Task item: Copy out each line of the data below in which "things" appears.

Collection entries
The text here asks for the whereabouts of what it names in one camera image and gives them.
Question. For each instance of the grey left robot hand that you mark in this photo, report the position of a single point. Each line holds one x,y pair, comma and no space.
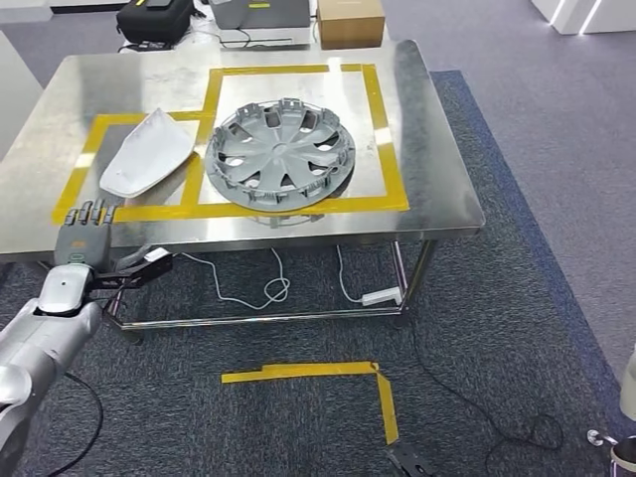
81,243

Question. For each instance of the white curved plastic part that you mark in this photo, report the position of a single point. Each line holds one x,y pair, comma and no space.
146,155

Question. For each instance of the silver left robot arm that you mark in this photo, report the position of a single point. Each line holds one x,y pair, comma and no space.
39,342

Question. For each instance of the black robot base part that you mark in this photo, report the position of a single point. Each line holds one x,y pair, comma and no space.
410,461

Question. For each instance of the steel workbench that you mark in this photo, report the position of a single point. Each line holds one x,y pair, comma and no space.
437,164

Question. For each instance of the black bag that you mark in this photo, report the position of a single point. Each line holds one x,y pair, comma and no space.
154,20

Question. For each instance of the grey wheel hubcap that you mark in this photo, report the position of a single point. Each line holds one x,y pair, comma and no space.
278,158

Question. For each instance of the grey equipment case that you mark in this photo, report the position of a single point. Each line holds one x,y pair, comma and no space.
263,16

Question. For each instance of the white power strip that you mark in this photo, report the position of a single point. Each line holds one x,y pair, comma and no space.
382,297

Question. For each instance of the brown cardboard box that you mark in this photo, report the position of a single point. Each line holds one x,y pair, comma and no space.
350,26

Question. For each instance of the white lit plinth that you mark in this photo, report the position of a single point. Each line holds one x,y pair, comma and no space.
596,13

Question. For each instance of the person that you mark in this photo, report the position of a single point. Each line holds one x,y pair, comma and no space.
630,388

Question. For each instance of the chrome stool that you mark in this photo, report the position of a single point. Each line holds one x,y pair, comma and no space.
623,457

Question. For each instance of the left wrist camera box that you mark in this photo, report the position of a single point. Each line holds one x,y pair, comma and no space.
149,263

==

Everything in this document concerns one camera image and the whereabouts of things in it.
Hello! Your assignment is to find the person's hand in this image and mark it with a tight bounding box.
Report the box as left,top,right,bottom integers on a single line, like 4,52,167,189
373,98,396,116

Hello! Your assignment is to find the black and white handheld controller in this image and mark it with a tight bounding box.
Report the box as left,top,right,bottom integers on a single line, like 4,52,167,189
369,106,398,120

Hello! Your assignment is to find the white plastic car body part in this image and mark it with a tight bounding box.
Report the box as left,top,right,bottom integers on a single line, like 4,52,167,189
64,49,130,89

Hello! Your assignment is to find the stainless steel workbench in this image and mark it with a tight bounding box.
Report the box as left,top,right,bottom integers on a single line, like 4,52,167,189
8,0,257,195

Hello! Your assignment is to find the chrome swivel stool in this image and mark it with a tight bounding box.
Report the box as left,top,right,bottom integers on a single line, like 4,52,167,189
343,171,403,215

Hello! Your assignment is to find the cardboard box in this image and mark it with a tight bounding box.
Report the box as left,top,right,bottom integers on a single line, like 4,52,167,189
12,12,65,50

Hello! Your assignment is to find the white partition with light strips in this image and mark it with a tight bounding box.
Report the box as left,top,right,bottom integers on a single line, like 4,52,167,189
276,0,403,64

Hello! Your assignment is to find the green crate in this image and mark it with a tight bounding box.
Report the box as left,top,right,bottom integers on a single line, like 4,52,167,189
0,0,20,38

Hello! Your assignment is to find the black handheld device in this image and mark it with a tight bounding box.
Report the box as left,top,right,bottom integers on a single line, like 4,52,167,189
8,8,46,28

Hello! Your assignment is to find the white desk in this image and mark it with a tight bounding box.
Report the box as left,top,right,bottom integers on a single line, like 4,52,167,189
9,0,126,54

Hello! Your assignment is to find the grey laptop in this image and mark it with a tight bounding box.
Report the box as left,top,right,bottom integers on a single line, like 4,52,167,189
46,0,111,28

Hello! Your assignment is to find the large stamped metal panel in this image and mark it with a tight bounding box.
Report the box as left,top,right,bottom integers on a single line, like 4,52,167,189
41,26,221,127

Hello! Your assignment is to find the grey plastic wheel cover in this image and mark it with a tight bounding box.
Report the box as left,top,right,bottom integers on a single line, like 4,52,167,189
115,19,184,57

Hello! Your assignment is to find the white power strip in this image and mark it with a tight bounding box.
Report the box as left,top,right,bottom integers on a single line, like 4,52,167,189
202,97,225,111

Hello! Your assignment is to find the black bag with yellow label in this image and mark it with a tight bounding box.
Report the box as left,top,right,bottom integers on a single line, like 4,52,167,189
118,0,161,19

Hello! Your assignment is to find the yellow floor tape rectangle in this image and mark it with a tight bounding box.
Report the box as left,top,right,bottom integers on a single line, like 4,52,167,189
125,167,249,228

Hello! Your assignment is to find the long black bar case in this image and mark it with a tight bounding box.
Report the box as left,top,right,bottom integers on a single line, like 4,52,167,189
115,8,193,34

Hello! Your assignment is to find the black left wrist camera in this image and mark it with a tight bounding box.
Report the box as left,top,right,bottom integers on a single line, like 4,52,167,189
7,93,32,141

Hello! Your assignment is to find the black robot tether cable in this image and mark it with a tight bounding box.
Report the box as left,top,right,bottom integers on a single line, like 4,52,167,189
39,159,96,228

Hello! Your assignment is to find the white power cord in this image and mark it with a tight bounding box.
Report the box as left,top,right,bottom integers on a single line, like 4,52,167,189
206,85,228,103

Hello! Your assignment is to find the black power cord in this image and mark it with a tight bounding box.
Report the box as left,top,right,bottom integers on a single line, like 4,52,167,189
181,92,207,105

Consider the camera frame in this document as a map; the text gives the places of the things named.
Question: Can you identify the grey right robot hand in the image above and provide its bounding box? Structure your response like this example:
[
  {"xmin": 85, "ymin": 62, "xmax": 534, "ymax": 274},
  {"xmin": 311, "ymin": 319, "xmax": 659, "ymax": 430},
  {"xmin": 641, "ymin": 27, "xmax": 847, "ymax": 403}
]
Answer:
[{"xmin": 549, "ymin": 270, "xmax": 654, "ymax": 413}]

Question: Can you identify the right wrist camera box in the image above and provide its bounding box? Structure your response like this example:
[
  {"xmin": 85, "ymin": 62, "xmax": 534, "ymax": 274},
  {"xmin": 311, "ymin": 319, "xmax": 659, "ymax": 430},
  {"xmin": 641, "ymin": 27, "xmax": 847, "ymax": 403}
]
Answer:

--

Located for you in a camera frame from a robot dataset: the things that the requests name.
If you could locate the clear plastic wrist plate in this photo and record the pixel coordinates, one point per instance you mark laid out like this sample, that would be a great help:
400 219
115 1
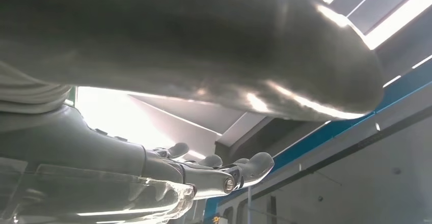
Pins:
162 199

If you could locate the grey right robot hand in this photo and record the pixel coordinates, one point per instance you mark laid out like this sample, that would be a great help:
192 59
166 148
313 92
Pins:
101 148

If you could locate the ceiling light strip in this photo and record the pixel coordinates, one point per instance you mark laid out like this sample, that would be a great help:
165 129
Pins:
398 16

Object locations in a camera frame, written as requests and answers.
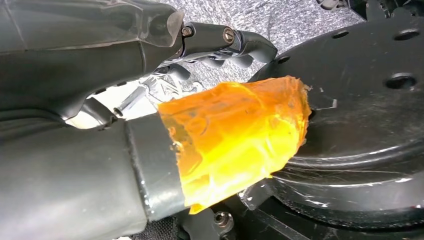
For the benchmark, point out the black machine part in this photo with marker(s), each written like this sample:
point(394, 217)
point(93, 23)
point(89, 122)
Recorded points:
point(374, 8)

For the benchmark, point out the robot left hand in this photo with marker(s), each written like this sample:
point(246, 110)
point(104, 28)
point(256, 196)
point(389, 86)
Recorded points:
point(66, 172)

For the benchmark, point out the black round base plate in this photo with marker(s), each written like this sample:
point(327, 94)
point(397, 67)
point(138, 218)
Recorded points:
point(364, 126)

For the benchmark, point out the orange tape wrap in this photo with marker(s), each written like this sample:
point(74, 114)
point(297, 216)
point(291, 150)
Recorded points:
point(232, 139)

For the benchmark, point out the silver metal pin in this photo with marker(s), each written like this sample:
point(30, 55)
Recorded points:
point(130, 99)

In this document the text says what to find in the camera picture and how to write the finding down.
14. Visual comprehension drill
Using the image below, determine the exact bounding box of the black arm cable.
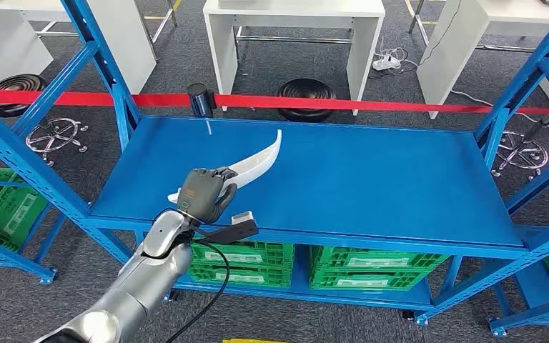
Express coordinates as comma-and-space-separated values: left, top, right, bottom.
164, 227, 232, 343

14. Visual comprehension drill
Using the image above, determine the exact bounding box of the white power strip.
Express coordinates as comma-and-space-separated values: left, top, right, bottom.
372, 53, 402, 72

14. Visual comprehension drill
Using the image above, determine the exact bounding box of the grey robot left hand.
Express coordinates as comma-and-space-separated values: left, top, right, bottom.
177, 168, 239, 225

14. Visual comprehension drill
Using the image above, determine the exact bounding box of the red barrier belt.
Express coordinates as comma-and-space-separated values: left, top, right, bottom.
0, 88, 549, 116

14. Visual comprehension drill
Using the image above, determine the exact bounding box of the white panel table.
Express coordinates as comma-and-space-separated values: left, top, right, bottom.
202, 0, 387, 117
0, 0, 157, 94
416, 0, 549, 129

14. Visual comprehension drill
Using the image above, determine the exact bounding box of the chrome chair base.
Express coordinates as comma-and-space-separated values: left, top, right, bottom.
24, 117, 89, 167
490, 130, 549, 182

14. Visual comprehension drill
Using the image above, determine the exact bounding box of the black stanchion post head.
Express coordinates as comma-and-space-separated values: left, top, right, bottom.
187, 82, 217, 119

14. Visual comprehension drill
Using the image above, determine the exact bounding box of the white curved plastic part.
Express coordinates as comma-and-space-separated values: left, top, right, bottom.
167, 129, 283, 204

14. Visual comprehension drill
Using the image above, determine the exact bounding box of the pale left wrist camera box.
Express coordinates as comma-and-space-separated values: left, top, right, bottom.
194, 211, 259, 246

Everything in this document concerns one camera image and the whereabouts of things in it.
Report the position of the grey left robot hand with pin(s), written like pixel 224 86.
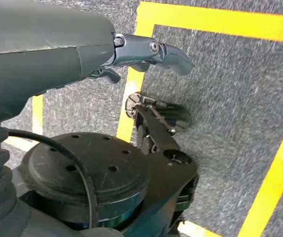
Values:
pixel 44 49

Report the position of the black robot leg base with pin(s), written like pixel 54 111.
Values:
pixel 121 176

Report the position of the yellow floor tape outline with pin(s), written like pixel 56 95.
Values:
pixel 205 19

Answer space:
Everything in this document concerns one camera image and the whereabouts of things in it.
Consider the camera frame in this document as a map; the text gives the places of the things named.
Located for you in a camera frame from a robot dataset: the things that the requests name.
Everything in this document concerns one camera image and the whereabouts of things in it.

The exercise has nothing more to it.